> **What you will do**: Search the entries for the word "plate" and report each line that has it.

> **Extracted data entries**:
○ ○ ○

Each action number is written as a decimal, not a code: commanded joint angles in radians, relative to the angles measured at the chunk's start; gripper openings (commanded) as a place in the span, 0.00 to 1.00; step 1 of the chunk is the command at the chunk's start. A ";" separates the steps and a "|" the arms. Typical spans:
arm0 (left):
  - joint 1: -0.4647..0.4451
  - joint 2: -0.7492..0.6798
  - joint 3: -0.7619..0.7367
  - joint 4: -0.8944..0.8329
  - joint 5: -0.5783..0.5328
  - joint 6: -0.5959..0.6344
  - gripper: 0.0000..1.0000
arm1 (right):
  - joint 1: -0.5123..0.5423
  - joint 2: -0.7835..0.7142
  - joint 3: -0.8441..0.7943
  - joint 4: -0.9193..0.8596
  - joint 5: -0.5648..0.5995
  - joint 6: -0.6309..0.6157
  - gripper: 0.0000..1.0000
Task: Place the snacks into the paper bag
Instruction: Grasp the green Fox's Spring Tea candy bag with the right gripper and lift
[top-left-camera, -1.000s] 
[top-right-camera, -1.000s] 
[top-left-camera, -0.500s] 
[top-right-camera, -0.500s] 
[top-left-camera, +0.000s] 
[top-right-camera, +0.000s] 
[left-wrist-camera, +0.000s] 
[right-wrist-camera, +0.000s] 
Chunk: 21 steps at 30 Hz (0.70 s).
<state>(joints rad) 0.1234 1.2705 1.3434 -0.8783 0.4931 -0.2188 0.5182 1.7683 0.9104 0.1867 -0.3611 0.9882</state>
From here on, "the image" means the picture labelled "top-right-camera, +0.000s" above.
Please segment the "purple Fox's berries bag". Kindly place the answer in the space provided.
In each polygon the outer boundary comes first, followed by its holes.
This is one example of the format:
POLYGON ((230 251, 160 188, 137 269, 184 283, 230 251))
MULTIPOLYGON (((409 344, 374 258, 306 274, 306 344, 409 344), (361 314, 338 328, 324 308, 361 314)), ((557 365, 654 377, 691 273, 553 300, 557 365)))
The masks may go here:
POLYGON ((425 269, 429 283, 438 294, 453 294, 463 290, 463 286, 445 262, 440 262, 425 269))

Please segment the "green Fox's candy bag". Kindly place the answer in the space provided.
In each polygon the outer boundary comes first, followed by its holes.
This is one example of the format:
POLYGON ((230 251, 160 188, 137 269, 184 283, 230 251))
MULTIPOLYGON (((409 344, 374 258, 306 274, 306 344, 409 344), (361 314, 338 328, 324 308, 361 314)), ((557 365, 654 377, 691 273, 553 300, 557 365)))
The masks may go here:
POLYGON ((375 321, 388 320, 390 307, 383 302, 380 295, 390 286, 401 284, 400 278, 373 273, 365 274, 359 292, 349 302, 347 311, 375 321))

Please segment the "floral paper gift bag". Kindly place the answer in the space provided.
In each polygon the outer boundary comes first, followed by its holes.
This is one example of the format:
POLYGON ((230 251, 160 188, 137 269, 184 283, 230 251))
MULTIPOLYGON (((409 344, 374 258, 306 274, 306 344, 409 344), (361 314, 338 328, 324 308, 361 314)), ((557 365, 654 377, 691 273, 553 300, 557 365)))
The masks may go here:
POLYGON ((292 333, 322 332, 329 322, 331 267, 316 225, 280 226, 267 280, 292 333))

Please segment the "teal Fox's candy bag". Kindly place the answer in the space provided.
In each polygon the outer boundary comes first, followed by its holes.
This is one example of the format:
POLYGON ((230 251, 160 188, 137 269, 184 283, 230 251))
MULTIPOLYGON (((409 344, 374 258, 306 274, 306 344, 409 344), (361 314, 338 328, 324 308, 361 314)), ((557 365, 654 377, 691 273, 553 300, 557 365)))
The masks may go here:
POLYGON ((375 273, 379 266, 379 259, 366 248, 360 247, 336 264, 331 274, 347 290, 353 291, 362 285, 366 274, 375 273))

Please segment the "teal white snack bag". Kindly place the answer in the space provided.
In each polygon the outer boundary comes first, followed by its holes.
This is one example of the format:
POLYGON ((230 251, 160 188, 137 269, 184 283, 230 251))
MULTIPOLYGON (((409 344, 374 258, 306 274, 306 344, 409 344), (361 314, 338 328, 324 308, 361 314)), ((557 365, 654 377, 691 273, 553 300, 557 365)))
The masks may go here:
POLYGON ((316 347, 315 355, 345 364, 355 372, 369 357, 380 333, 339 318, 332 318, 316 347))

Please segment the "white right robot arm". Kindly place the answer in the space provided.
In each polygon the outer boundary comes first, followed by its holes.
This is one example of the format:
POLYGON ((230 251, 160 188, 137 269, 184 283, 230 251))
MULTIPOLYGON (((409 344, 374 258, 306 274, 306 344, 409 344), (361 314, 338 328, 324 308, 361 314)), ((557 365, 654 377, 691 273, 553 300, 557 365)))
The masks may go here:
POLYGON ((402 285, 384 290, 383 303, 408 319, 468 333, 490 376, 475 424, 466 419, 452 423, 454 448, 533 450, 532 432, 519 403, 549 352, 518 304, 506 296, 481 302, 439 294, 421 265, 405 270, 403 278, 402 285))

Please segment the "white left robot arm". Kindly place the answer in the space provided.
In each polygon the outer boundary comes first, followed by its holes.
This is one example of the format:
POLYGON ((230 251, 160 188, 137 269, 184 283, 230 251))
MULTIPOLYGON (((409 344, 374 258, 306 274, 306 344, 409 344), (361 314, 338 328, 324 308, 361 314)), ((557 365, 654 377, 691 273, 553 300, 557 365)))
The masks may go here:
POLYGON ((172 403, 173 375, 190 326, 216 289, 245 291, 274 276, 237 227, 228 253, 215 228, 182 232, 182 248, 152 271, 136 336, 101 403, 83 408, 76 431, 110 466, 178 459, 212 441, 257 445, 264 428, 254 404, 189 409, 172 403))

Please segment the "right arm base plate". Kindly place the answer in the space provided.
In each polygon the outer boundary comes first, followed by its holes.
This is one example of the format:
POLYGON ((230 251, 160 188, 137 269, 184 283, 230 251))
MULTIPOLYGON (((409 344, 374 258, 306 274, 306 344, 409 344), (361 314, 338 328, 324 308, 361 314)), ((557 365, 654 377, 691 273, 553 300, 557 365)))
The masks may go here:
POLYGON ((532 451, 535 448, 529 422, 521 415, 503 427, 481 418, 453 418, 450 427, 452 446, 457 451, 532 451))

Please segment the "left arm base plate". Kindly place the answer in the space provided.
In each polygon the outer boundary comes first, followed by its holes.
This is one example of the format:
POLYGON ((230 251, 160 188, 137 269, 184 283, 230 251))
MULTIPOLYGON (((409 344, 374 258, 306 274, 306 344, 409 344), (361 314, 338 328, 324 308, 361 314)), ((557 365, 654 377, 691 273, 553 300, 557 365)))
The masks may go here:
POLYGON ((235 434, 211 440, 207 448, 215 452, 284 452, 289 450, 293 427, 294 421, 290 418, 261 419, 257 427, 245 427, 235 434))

○ ○ ○

> **Solved problem**:
Please segment the "right arm base plate". Kindly place the answer in the space provided.
Please segment the "left arm base plate". Kindly place the answer in the space provided.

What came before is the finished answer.